Para empezar a hablar de Sevilla, creo conveniente comenzar con la historia de uno de sus Reyes.
Al-Mutamid era más poeta que estratega, creo que eso influyó un poco en quedarse sin reino. Las letras hacen que se fije uno más en las rimas y versos que en lo que ocurre alrededor. Durante su reinado convirtió a Sevilla en la capital cultural de su época.

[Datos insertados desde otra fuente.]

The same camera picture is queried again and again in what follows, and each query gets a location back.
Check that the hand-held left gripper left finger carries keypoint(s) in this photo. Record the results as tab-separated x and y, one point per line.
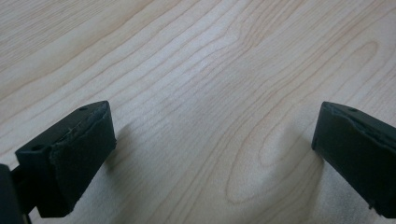
67	161

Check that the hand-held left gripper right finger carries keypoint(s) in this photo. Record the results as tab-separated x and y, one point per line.
358	152

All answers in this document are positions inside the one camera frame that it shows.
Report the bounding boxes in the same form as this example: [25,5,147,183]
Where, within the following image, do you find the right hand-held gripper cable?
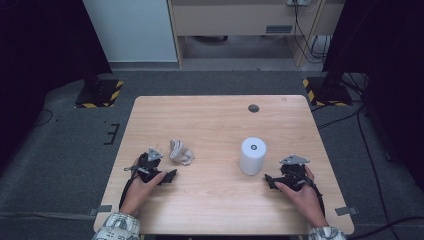
[289,170,327,218]

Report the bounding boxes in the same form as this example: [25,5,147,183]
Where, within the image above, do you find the thin black floor cable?
[32,108,55,128]

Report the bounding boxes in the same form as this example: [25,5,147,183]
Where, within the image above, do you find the light wooden desk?
[166,0,346,69]

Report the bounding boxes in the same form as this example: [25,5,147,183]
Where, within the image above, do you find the hanging black cables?
[292,0,332,65]

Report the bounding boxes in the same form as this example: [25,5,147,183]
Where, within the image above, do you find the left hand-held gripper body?
[132,148,165,184]

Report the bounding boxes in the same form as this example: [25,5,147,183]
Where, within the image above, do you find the striped black stand base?
[74,78,125,109]
[302,76,354,108]

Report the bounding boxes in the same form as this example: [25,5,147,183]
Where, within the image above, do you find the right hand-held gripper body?
[278,153,316,193]

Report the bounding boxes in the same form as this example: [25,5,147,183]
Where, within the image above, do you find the person's right hand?
[274,165,330,229]

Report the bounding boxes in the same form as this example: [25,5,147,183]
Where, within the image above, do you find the white cloth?
[168,138,196,167]

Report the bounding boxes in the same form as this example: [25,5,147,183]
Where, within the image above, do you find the black curtain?
[321,0,424,193]
[0,0,113,174]

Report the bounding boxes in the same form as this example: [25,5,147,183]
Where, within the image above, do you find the grey floor tape piece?
[334,206,360,217]
[88,204,114,217]

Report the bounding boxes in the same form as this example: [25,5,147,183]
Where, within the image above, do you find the person's left hand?
[119,170,168,218]

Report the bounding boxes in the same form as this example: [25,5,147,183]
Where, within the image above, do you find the white cabinet panel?
[82,0,179,64]

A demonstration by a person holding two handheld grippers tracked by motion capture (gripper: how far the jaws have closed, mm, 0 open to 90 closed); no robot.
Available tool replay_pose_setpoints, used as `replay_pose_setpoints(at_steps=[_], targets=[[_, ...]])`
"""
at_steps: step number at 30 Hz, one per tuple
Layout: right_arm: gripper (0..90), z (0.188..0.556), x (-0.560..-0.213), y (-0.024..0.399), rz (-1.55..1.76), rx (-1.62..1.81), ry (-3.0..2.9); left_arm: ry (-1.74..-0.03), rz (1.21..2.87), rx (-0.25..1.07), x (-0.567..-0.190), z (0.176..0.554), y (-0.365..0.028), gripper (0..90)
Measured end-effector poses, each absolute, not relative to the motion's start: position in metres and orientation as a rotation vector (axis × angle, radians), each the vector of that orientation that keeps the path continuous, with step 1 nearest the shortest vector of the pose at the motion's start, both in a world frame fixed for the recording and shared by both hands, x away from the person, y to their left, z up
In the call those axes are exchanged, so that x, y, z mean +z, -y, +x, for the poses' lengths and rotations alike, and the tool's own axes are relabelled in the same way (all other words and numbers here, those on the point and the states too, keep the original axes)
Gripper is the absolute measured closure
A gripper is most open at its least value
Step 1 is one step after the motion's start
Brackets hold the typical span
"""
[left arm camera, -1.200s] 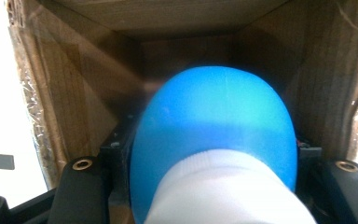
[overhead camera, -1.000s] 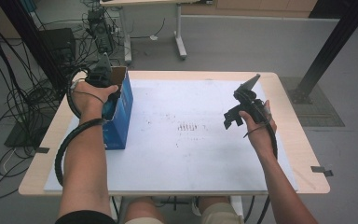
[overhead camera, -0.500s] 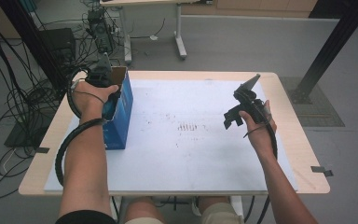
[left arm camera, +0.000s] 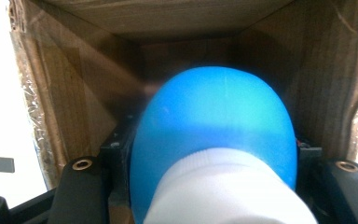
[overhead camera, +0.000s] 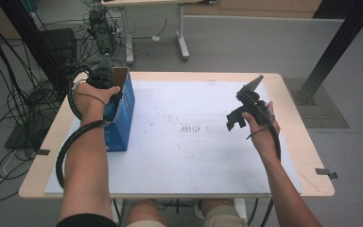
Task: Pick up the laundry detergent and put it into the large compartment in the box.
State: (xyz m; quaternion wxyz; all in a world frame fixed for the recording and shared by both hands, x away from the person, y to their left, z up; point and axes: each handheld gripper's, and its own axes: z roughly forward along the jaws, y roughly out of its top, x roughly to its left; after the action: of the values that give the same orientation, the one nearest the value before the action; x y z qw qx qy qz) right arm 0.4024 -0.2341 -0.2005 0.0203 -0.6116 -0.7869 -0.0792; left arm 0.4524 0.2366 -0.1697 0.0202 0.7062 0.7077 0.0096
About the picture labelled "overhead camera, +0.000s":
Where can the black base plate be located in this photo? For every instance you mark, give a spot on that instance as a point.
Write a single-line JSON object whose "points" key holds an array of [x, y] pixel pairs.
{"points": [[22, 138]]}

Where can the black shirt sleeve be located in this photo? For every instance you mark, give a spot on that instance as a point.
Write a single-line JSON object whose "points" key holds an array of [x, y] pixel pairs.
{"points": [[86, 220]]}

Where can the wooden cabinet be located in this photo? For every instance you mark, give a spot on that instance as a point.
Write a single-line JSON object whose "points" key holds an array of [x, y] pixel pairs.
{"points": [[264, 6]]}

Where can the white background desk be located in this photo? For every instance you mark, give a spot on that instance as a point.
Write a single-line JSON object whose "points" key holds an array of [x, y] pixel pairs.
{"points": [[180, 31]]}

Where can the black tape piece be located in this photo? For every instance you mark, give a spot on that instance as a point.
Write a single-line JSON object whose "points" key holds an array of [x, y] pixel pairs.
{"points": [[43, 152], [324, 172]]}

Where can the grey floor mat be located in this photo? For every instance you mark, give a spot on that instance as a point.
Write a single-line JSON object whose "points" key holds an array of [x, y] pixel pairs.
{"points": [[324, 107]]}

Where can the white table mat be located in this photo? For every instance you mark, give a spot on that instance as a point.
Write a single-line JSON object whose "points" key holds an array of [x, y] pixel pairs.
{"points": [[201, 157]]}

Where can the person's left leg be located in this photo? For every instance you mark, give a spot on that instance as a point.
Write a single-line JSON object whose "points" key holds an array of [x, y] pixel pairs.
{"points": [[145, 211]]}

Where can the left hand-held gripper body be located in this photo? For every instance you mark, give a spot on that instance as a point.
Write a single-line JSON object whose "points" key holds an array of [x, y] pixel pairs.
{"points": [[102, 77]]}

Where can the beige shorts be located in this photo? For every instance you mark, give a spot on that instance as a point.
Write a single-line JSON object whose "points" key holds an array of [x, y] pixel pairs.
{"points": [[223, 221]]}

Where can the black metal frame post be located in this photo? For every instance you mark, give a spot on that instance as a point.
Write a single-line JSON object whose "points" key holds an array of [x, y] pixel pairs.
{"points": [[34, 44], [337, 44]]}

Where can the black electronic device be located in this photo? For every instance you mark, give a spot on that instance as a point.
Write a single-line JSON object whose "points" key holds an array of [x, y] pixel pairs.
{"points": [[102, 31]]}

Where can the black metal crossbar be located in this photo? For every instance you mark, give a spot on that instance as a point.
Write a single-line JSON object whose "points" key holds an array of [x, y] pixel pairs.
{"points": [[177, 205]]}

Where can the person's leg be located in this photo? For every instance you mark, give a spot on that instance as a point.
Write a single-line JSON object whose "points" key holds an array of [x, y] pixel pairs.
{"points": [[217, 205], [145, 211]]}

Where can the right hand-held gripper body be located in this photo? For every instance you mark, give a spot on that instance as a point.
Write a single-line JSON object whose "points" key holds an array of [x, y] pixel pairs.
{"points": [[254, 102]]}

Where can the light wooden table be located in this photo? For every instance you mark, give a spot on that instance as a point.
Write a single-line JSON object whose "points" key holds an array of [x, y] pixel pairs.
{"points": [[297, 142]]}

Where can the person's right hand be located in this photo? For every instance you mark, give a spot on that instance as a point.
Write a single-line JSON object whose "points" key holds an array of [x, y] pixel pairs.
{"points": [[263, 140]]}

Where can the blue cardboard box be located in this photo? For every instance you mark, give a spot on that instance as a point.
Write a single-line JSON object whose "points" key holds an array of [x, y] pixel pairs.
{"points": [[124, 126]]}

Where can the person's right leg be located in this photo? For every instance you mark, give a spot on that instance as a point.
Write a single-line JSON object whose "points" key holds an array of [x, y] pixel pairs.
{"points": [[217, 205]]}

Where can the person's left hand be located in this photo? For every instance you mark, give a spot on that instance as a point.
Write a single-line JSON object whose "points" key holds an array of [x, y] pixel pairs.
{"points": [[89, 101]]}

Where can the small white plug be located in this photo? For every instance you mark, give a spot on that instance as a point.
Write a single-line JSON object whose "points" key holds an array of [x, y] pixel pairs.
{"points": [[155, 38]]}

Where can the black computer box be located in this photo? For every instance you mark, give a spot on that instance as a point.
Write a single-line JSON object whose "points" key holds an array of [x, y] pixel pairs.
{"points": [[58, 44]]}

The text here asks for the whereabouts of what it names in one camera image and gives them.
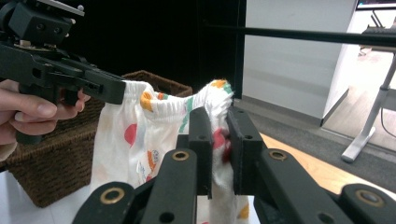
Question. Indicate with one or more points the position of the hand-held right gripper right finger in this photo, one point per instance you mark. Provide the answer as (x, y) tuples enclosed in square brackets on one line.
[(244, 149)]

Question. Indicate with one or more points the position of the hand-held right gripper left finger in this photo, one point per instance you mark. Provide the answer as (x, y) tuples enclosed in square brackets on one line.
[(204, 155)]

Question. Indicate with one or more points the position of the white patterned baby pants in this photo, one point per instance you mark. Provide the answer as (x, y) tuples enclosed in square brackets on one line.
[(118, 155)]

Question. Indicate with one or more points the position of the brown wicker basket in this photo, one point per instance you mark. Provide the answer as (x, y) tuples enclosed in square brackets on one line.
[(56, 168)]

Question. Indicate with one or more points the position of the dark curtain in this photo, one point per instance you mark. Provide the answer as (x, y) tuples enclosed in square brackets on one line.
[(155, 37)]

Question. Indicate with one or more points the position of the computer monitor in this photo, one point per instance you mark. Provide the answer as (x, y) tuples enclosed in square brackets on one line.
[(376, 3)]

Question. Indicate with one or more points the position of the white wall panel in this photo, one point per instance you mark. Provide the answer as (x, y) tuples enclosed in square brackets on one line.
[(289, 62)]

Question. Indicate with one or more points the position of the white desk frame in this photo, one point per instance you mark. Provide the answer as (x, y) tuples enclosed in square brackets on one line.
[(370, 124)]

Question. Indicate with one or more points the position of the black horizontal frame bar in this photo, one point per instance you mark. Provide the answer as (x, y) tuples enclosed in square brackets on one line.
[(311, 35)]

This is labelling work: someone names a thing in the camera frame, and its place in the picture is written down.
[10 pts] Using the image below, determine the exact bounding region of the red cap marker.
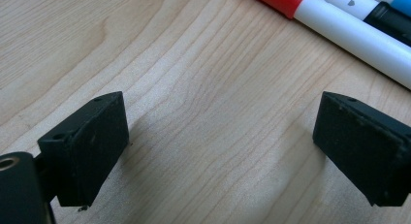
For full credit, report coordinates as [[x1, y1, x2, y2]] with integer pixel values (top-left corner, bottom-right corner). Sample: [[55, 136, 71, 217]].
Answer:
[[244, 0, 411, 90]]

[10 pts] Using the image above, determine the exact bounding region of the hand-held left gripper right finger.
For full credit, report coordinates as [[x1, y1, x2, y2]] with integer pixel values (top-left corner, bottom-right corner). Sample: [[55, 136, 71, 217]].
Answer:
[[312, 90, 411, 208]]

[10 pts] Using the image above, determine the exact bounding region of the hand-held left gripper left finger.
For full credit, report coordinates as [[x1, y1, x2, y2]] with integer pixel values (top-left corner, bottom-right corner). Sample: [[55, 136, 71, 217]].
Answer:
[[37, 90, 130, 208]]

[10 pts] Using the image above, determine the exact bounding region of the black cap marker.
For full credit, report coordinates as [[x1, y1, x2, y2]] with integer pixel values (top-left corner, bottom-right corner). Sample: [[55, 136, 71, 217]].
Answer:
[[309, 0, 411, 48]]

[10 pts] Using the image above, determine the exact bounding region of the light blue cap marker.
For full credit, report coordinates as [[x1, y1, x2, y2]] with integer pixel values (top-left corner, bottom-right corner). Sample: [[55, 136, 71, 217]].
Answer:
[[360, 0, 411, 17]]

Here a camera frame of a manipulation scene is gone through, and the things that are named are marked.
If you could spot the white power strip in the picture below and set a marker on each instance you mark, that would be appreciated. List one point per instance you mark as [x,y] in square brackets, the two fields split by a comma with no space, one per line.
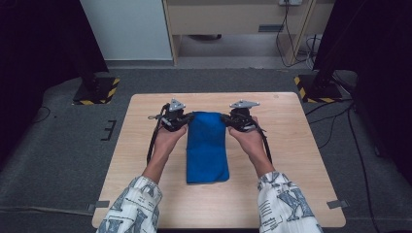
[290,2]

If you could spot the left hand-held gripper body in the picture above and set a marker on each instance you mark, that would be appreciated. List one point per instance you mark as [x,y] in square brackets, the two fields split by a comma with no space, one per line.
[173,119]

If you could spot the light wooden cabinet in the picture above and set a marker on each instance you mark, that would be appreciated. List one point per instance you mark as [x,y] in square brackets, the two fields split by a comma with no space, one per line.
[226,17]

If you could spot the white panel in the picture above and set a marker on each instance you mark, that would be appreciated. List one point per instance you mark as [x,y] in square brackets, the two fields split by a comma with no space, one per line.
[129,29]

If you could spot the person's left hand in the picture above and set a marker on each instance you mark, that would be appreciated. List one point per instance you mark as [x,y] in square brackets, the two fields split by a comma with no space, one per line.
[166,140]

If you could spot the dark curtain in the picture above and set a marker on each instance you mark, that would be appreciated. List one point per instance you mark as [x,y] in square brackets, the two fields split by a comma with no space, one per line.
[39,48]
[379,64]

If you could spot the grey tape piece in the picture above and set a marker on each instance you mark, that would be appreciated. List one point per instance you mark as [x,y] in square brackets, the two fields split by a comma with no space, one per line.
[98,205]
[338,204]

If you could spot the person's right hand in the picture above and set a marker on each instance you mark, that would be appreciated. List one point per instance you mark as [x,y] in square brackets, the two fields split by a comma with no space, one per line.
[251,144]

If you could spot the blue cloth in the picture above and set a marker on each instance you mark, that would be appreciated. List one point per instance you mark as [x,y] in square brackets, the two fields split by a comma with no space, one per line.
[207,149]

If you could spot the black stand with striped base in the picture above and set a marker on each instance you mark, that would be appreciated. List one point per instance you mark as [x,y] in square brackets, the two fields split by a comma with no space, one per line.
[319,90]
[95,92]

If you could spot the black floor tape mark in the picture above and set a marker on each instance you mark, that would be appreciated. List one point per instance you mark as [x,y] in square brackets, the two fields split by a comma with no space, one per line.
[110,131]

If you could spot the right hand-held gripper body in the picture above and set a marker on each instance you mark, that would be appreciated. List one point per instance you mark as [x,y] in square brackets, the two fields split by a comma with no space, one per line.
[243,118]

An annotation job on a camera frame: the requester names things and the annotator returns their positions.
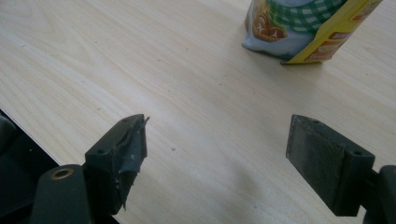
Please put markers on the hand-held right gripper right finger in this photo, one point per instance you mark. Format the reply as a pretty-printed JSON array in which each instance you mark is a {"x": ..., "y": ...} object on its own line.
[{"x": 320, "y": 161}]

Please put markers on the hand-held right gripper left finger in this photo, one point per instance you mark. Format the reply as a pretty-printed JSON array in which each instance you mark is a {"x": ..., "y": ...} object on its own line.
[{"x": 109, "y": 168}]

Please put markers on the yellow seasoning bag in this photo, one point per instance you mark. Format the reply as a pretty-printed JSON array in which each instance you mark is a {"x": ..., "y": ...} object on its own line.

Su reinado duró entre 1069-1090, Al-Mutamid fue depuesto por el emir almorávide y desterrado a África, donde murió en Agmat. El lugar es un miserable poblado de adobe a los pies del Atlas, en un entorno desolador. Parece como si el destino de poeta de Al-Mutamid se hubiera impuesto, truncándolo con cruel violencia, sobre el que le correspondía como príncipe. Pues fue aquí donde la siempre misteriosa fuente de la creatividad humana alumbró alguno de los mejores versos de la poesía hispano-árabe, escritos desde la plenitud de la desposesión, entre el miedo y la pobreza, la prisión y la nostalgia. Unos versos que cantan la hondura del encuentro del poeta consigo mismo,
"en la noche azulada,
las estrellas,
que no le lanzaron suerte,
le lloran con lágrimas que serán el rocío de la mañana"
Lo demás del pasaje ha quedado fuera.